Die beiden Protomere werden auch durch den sogenannten "N-Finger" verbunden. Er besteht aus den letzten 7 Aminosäureresten am N-Terminus und stellt einen Kontakt zur Domäne II des jeweils anderen Protomers her, wodurch eine Kontaktfläche von ~1394 Å2 entsteht. Die Bildung des Homodimers ist unerlässlich für die Protease-Aktivität, da der Ser-1 Rest am N-terminalen Ende mit dem Glu-166 Rest des anderen Protomers interagiert und so die Substratbindungsstelle in Form hält. Diese Substratbindungsstelle besteht aus der katalytischen Dyade Cys-145 und His-41. Direkt daneben befindet sich die Substratbindungstasche S1, die aus den aus den Aminosäureresten von Phe-140 und His-163, sowie den Hauptkettenatomen von Glu-166, Asn-142, Gly-143 und His-172, besteht. Die Substratbindungsstelle bindet spezifisch Glutamin im Motiv Leu-Gln↓(Ser,Ala,Gly) des zu schneidenden Protein-Substrats, da das Carbonyl-Sauerstoffatom des Glutamins durch die Aminosäuren Gly-143 und Cys-145 stabilisiert wird.

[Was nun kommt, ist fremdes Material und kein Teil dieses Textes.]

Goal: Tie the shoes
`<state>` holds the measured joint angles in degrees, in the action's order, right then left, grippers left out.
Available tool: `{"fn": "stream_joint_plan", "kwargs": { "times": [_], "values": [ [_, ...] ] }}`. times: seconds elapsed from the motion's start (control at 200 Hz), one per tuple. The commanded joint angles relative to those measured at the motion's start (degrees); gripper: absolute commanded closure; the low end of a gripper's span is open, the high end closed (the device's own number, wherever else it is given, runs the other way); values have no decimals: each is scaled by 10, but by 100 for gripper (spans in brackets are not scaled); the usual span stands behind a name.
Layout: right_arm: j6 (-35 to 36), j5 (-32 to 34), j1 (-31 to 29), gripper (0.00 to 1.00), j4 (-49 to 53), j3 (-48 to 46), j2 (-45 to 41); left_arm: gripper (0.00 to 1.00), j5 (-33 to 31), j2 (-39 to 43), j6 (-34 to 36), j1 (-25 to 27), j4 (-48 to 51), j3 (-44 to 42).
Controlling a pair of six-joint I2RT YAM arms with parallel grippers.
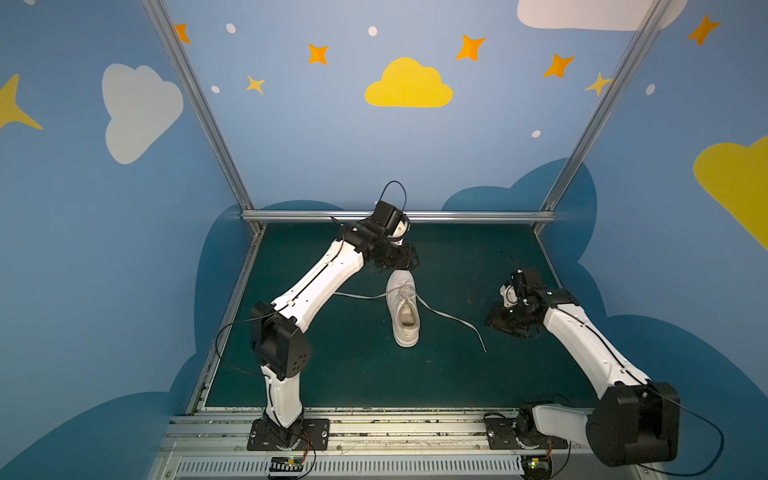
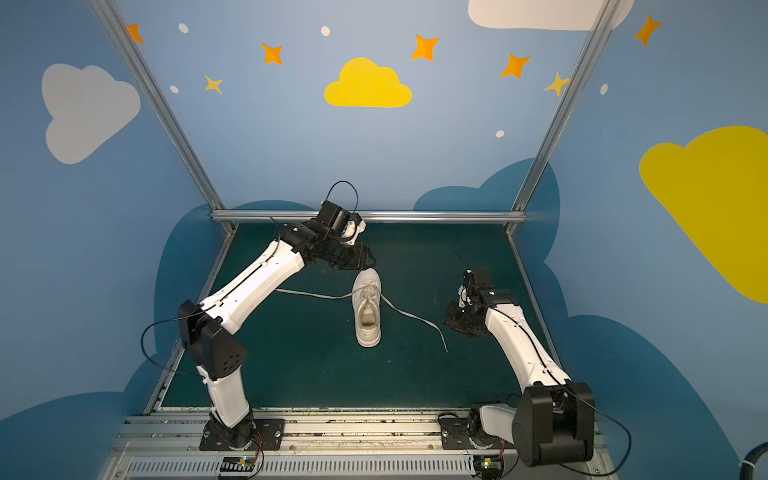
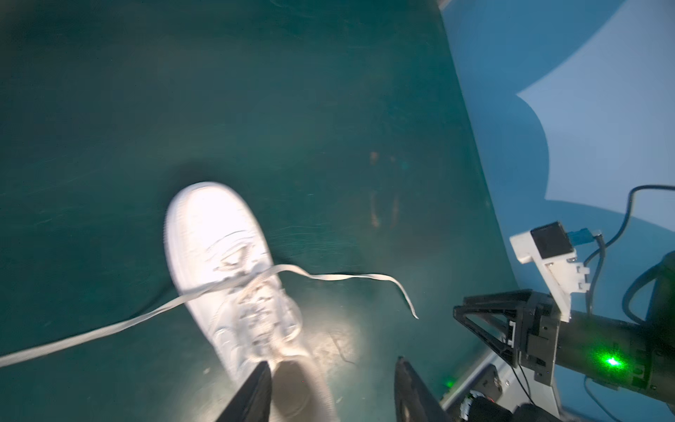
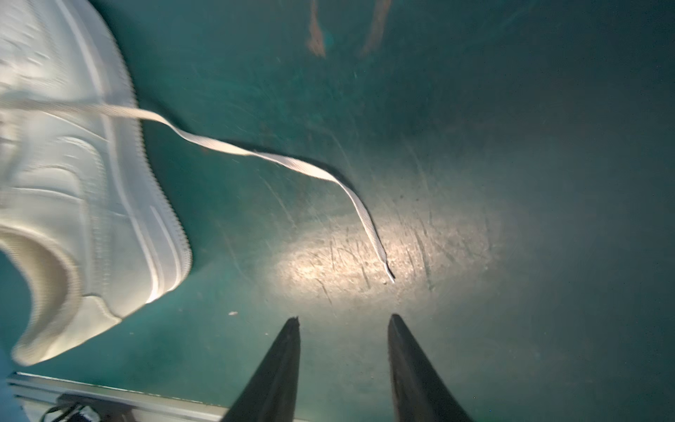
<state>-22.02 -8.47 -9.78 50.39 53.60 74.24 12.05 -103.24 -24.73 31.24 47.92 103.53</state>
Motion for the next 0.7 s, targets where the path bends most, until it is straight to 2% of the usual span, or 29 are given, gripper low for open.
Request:
{"fn": "stream_joint_plan", "kwargs": {
  "times": [0.0,0.18,0.325,0.36,0.696],
  "values": [
    [-11,52,-19,63,58,37,46,46,9,64,-3,-26,-61,-96],
    [-3,68,-48,67,109,95,166,46,9,143,-24,-67,-118,-237],
    [-14,63,-66,72,77,90,195,46,9,173,-36,-83,-133,-301],
    [-16,66,-67,72,77,91,202,46,26,179,-38,-85,-137,-314],
    [-20,91,-70,75,46,73,252,46,27,188,-37,-89,-135,-352]
  ]
}}
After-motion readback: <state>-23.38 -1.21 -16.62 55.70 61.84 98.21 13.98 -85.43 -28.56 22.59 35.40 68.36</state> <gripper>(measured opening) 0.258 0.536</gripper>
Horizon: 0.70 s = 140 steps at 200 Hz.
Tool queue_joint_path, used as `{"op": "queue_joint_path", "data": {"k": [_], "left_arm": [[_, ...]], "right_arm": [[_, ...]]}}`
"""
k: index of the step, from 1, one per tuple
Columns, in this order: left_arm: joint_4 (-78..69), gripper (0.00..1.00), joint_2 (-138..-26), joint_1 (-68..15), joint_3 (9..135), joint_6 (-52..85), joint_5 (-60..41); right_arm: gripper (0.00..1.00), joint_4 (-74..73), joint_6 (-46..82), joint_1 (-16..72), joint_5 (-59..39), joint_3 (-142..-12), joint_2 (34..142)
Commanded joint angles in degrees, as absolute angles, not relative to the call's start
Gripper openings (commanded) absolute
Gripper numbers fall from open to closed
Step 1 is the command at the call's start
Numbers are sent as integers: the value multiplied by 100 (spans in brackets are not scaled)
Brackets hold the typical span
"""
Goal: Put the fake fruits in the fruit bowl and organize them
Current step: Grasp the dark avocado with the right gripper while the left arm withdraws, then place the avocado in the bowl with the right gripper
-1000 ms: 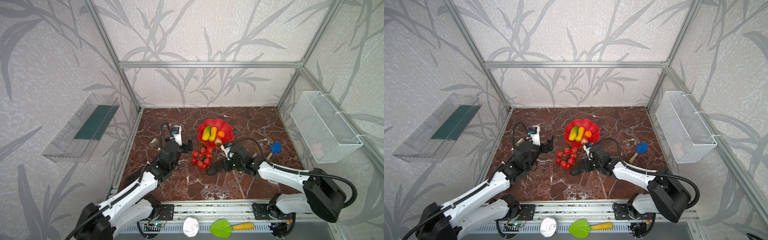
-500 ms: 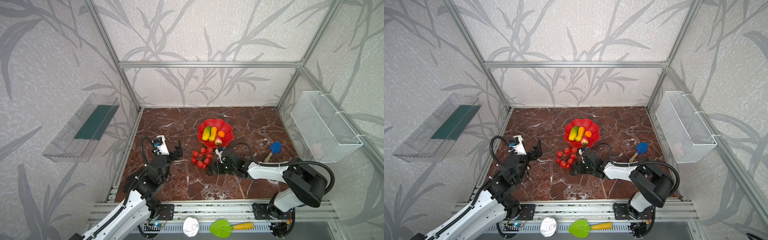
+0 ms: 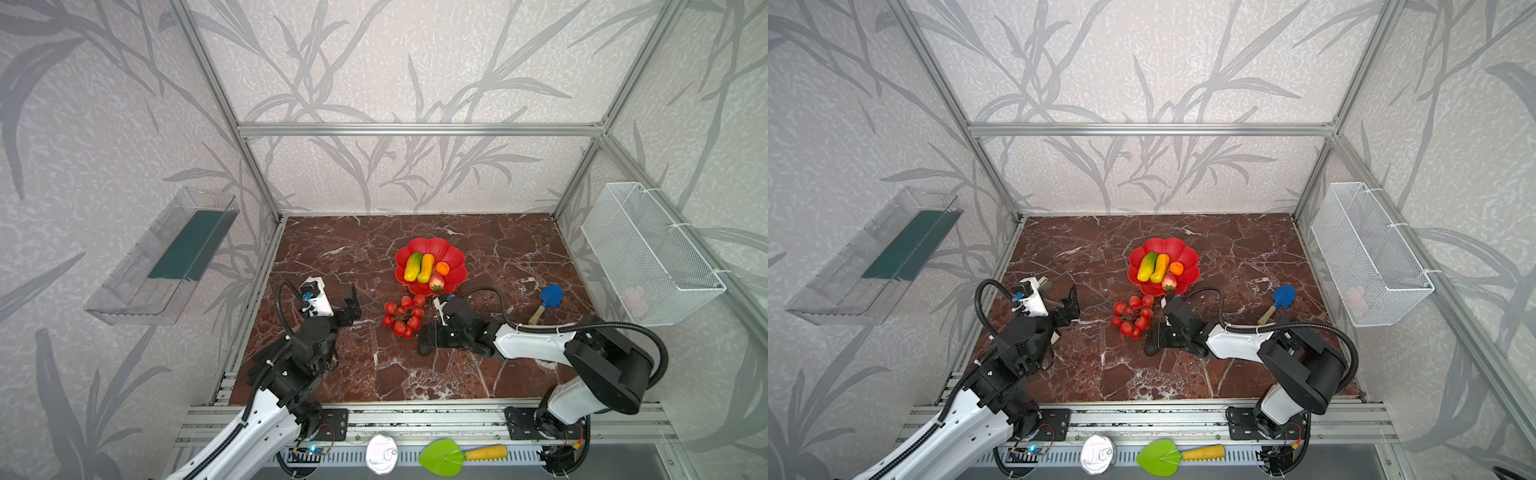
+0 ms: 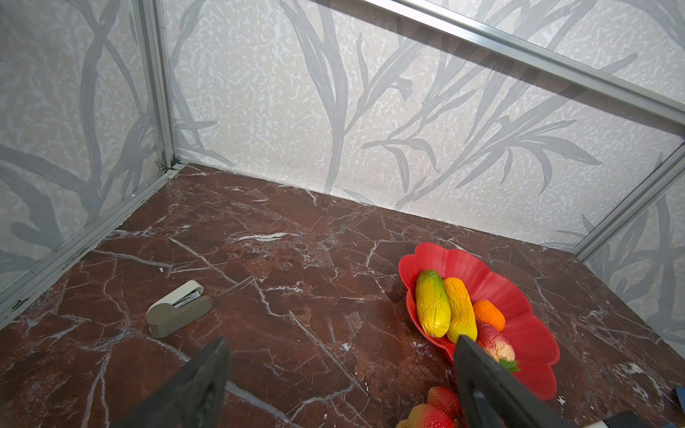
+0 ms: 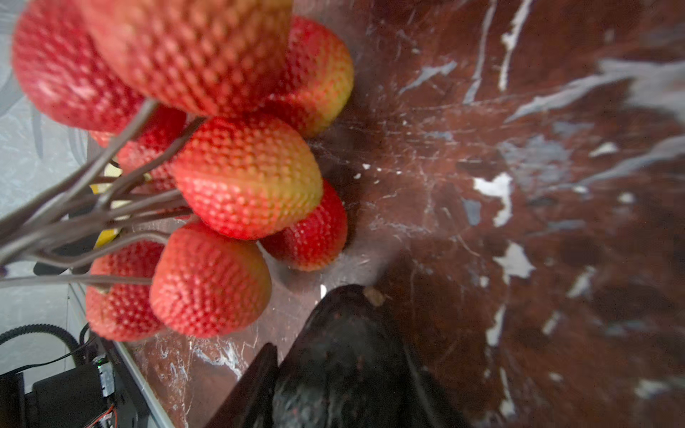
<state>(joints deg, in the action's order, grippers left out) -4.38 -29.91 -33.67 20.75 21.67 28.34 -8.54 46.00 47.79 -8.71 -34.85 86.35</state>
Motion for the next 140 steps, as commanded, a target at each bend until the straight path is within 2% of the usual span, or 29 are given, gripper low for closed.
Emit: {"op": "queue_joint_path", "data": {"k": [1, 28, 47, 91, 140], "left_arm": [[-460, 94, -2943, -3340, 1974, 2302, 2963], [-561, 94, -3010, -3330, 1936, 2353, 2922], [-649, 94, -3119, -3314, 1916, 2376, 2792], [-443, 94, -3363, -3308, 2081, 2445, 2371], [-256, 93, -3331, -3294, 2083, 2476, 1806]], "right_arm": [[38, -16, 4084, 4774, -89, -3504, 7719], [38, 474, 3248, 4338, 416, -3701, 6699], [38, 695, 2503, 3898, 493, -4165, 6605], [38, 1044, 1465, 2943, -175, -5782, 7958], [38, 1322, 1142, 2537, -442, -7124, 9622]]}}
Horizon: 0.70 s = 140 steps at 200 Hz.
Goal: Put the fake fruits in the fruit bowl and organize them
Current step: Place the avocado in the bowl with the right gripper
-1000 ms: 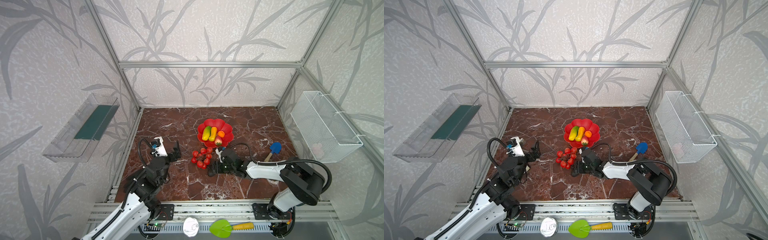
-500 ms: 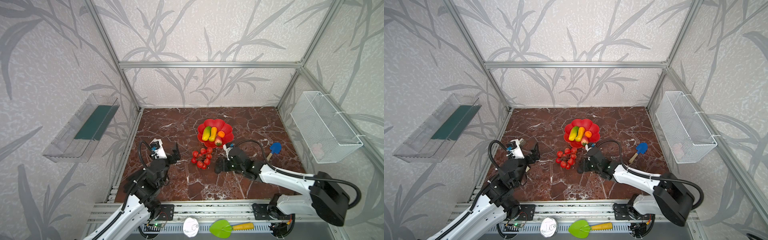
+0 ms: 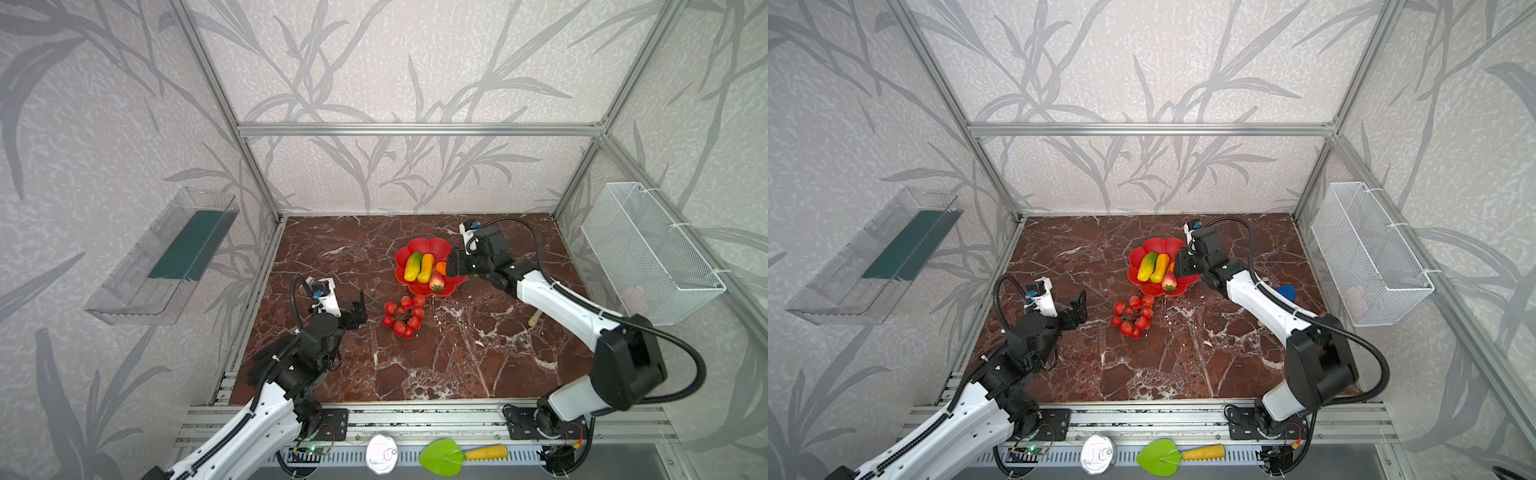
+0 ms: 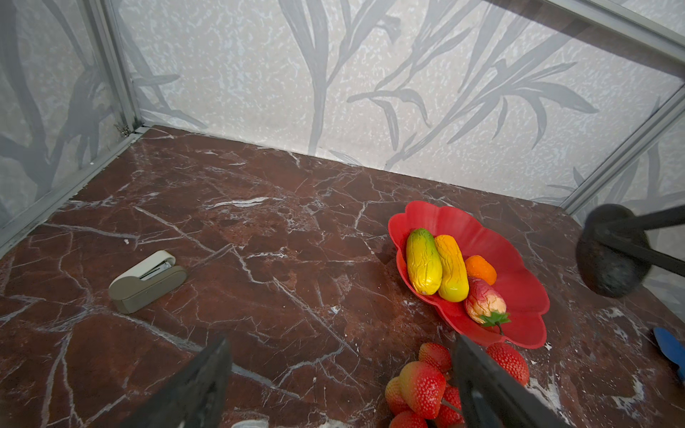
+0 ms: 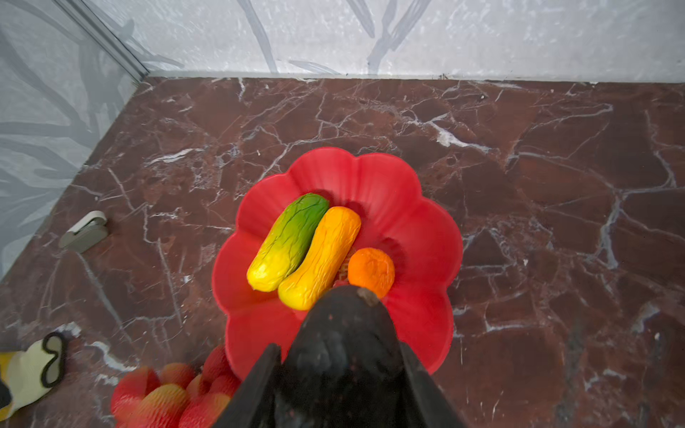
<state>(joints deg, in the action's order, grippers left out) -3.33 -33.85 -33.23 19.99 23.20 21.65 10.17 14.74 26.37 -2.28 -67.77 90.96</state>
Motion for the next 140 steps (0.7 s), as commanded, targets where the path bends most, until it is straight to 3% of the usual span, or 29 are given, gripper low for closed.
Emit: {"op": "queue_joint_path", "data": {"k": [1, 74, 108, 140], "left_arm": [[-264, 93, -3331, -3295, 2079, 2477, 1786], [-736, 89, -3684, -3287, 1982, 2338, 119], [-779, 85, -3925, -3289, 2052, 2355, -592], [-858, 78, -4149, -3290, 2048, 2452, -988]], "right_arm": [[38, 1316, 1142, 2534, -445, -7135, 9650], [40, 988, 1495, 2339, -599, -7214, 10537], [48, 853, 1647, 2295, -676, -7104, 10659], [66, 767, 1828, 2194, -863, -7053, 10642]]}}
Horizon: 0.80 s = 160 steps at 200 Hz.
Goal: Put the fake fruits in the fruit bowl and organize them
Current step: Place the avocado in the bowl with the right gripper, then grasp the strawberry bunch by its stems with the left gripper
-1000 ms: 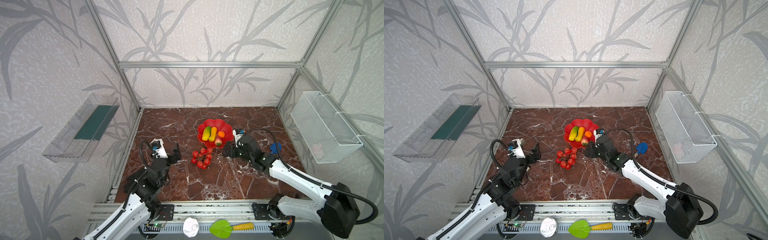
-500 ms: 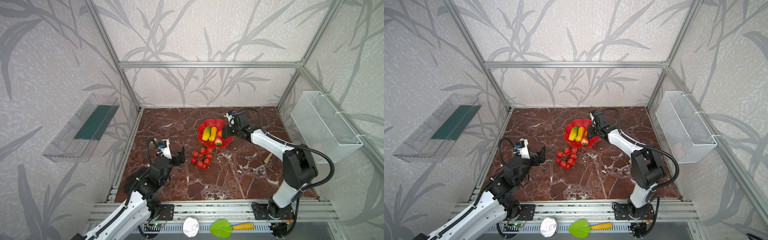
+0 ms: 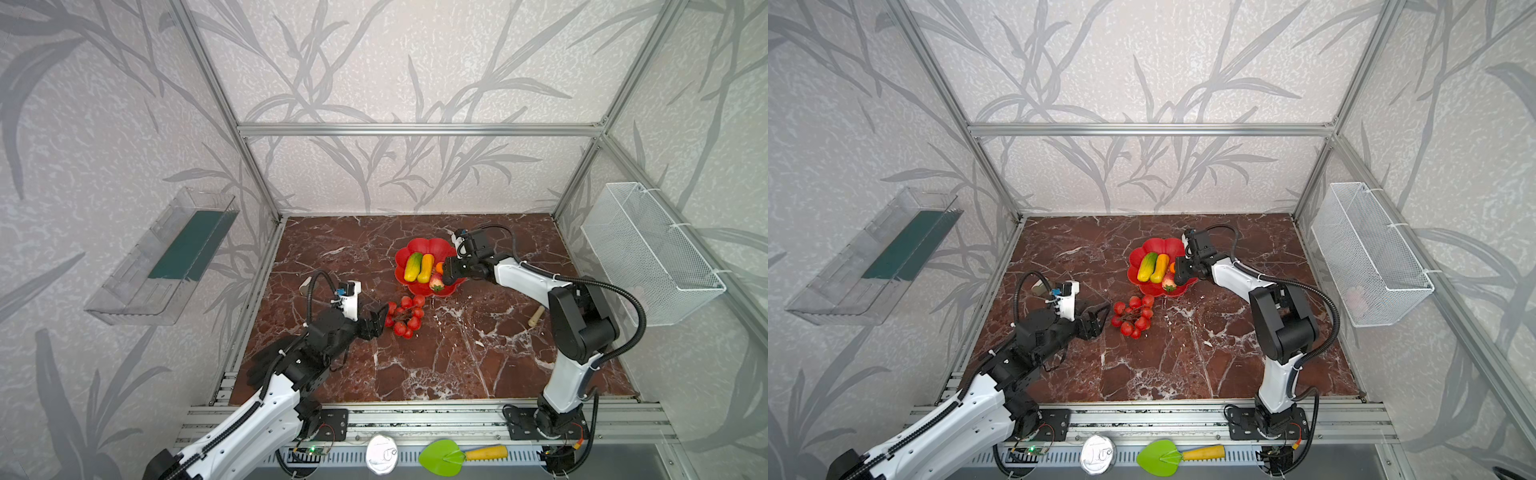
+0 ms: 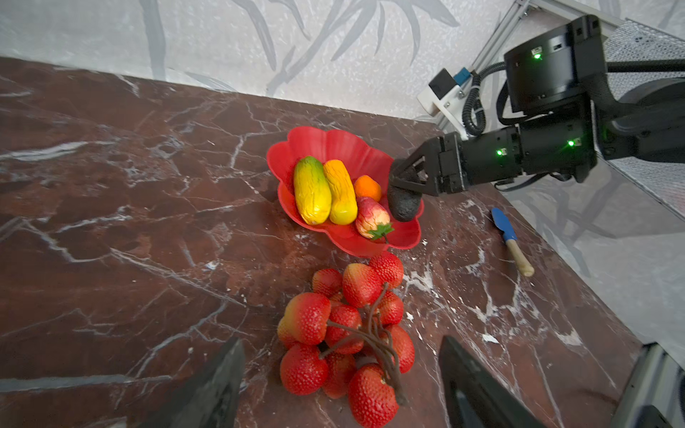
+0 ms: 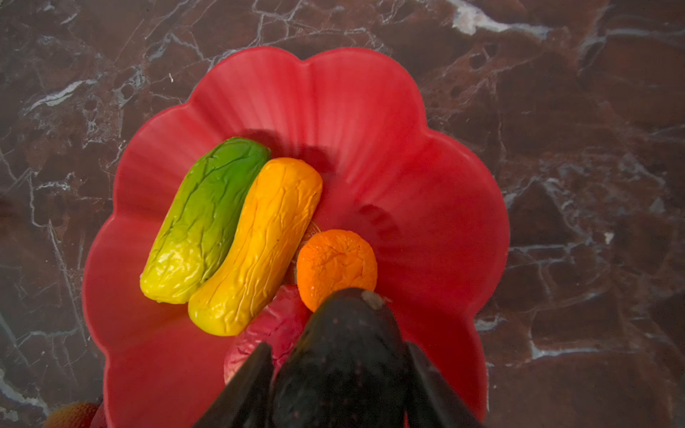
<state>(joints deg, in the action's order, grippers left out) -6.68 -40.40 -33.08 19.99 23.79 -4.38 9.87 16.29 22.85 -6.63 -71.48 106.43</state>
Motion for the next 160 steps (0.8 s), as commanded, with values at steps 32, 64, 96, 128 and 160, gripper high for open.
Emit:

Durch die Entwicklung von Inhibitoren, die gezielt an die Substratbindungsstelle der Protease binden, könnte die Spaltung der Polyproteine gehemmt, und somit die Virus RNA-Replikation gestoppt werden, so dass keine neuen Viren entstehen. Der Vorteil hierbei ist, dass bis heute keine menschlichen Proteasen mit ähnlicher Spezifität bekannt sind, weshalb eine Toxizität der Inhibitoren unwahrscheinlich ist. Potenzielle Inhibitoren lassen sich aufgrund ihrer chemischen Struktur in zwei Klassen unterteilen. Die erste Klasse umfasst Peptide, die spezifisch an die katalytische Stelle des Enzyms binden und durch kovalente Bindung mit Cys-145 die Substratbindung verhindern. Die zweite Klasse besteht aus kleinen organischen Molekülen, welche an Gruppen in der Substratbindungsstelle des Enzyms binden und so kompetitiv den Substrateintritt in den Hohlraum des aktiven Zentrums verhindern. Ein solcher Stoff, der als Wirkstoff zur Therapie von COVID-19 eingesetzt werden könnte, ist der HIV1-Protease-Inhibitor Lopinavir. Sollte sich die Wirksamkeit von Lopinavir gegen SARS-CoV-2 bestätigen, hätte das den Vorteil, dass Lopinavir bereits als HIV-Medikament für den Menschen zugelassen ist - und somit schneller zum Einsatz kommen könnte.